Kur’an nâzil olurken herkes ona hayran olmuş ve onun etkisiyle iman etmişlerdi. Ne var ki Kur’an’ın nasıl uygulanacağı hakkında herhangi bir bilgileri yoktu. “Namaz kılın” diyor Kur’an ama namazı onların anlayacağı şekilde tanımlamıyordu. Kur’an’ın emirlerini nasıl yerine getireceklerini Hazreti Peygamber Cebrail’den öğreniyor ve arkadaşlarına anlatıyordu, onlar da ona uyuyorlardı.
Hazreti Peygamberin vefatından sonra vahiy kesildi, vahiy meleği gelmedi. Dört halife vahyin yerine istişareyi koydular. İstişare ediyor, peygamberler gibi fetva veriyorlardı. Sahabeler de onların ilmine ve takvalarına inandıklarından dolayı onların dediklerini peygamberin dedikleri kabul ediyorlardı.
Hilafet devri bitip saltanat devri başlayınca halk sultanlara inanmadı. Sultanların ne ilimleri ne de takvaları bu güveni vermiyordu. Herkes kendisine bir müçtehit aradı. Dört halifeden sonra “müçtehitler devri” başladı. O günkü İslâm âleminde 200 kadar müçtehit ortaya çıktı ve bunların fetvaları ile halk amel etmeye başladı.

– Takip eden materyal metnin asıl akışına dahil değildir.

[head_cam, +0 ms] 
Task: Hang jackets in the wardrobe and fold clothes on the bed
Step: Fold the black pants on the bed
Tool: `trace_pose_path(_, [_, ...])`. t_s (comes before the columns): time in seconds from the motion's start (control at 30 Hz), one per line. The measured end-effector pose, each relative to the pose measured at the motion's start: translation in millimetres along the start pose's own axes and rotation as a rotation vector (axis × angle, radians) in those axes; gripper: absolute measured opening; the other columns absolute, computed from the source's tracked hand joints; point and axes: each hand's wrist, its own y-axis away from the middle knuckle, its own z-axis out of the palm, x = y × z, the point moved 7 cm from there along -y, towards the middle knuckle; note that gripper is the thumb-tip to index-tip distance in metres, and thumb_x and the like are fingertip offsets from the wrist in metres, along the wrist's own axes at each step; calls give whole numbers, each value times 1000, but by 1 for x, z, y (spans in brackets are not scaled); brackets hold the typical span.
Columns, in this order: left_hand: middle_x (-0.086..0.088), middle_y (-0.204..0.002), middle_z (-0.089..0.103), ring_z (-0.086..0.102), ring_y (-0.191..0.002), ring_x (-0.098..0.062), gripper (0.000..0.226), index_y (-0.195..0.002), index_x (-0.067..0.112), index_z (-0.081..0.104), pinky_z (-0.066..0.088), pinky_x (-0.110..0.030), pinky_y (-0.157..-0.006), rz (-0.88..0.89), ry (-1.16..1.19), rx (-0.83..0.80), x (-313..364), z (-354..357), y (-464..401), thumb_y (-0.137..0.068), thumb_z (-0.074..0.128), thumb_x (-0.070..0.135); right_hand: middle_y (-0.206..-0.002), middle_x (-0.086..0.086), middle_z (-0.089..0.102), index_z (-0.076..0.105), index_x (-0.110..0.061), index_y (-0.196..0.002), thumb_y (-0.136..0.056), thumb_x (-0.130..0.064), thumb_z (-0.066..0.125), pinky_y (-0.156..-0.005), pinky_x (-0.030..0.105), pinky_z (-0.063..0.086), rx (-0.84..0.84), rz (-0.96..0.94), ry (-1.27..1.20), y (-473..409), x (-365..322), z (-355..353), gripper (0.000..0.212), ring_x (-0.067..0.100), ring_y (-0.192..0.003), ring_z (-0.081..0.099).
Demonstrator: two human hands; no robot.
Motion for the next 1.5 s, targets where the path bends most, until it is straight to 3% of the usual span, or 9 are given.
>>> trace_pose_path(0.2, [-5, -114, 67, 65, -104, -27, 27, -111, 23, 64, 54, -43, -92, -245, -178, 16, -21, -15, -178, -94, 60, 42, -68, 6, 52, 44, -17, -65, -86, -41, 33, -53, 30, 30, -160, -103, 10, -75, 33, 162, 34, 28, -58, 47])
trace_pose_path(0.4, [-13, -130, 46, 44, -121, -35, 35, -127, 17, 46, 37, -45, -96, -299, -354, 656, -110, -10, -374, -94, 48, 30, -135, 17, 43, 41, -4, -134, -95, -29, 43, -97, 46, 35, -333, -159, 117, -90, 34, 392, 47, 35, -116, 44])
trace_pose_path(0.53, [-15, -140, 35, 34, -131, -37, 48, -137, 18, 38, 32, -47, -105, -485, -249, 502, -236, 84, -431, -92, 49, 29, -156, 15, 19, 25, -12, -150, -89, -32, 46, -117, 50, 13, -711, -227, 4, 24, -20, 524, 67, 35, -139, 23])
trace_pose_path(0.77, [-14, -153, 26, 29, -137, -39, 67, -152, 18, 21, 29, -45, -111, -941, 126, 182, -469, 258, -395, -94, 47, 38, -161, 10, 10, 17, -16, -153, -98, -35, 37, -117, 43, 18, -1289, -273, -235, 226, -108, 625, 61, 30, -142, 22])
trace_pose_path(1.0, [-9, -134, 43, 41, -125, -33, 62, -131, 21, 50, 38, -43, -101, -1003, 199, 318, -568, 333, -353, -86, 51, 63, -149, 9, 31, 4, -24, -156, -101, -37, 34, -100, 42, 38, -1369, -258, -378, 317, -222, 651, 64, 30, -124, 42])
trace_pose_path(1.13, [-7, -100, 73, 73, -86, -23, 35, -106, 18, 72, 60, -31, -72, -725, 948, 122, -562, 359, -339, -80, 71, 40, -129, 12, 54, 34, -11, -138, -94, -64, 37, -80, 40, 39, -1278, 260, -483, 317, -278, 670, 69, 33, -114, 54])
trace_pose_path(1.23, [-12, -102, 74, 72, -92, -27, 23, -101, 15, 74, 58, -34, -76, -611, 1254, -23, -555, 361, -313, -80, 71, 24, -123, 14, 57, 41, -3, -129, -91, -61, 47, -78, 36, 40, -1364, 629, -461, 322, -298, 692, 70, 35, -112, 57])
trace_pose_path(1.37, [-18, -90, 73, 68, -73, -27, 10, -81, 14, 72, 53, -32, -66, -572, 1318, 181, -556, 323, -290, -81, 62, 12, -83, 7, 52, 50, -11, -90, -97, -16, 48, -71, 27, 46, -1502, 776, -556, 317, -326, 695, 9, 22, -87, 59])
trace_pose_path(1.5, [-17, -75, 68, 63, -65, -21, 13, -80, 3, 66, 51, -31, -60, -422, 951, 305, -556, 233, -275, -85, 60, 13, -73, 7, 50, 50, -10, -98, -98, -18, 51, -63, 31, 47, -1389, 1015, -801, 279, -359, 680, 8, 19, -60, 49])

Medine’de Malik icmaya dayalı, Irak’ta Ebu Hanife kıyasa dayalı mezhepler oluşturdular. Şafii bu iki mezhebi birleştirip yeni bir mezhep kurdu. Ahmet b. Hanbel, Malik’in mezhebini sünnete dayalı olarak devam ettirdi. Bu arada diğer mezhepler zamanla ortadan kalktı. Sünniler arasında yani sahabelerin icmaını âyet gibi kabul eden mezheplerin sayısı dörde indi.
Hicri dördüncü asırda Türk hükümdarlar hiçbir yetkileri olmadığı halde içtihadı yasaklamışlardır. Bundan dolayı bin sene Kur’an düzeni uykuya girdi. Kur’an düzeninin önceki dinlerden tek farkı içtihat ve icma müesseselerini getirmiş olmasıdır. İçtihadı kaldırınca Kur’an’ın temel emri askıya alınmış oldu.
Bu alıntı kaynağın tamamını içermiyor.